Bölüm 3 Arkadaşça başlangıç

82 12 0
                                    

     Ders çıkışında Harry ile bahçede tenha bir köşeye geçtik. Fakat ben daha Kızıl taş tılsımının inceliklerini araştırmamıştım bu yüzden tılsımların basit özelliklerinden başlayacaktım.

Harry: Melody?
Yağmur: Efendim Harry.
Harry: Nereden başlayacağız?

Ben Tılsımların özelliklerini anlatmaya başladım yarım saatin sonunda bütün özellikleri bitmişti.

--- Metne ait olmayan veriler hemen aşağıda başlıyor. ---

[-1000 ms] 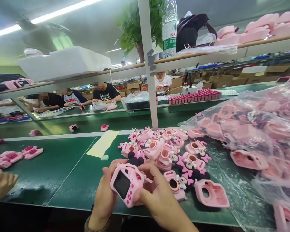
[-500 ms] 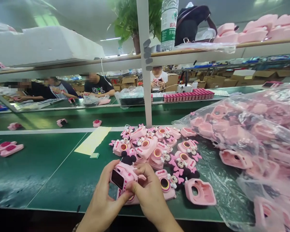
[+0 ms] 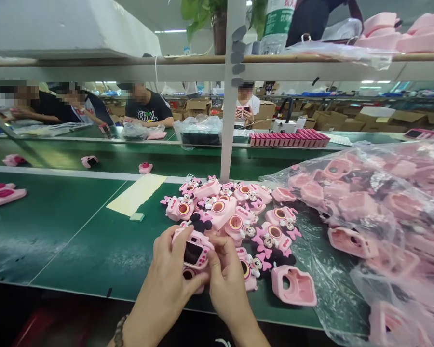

Yağmur : ...Ve son olarak bu tılsımın Voldemort'un eline geçmemesi lazım çünkü bir tılsımı ele geçirirse bizim için işler zorlaşacaktır ama onun bizden kalan tılsımları alması kolaylaşacaktır. Hepsini elde ettiği zaman eğer birleştirirse mutlak gücü elde eder.
Harry: M-Mutlak güç mü?
Yağmur: Evet. Mutlak güç yenilmezlik olarak tanımlabilir bunu elde eden kişiye 3 dilek hakkı verilir ama sonunda ise tılsımların sahiplerinden bir tanesi ölür.  En büyük ölüm riski bana ait . Tılsımların baş sahibin ölme ihtimali var.
Harry: Buna izin vermeyeceğim ne senin ne de başkasının ölmesine.

       Gülümseyip Harry'e sarıldım. İlk başta oda şaşırmıştı sonra oda sarıldı.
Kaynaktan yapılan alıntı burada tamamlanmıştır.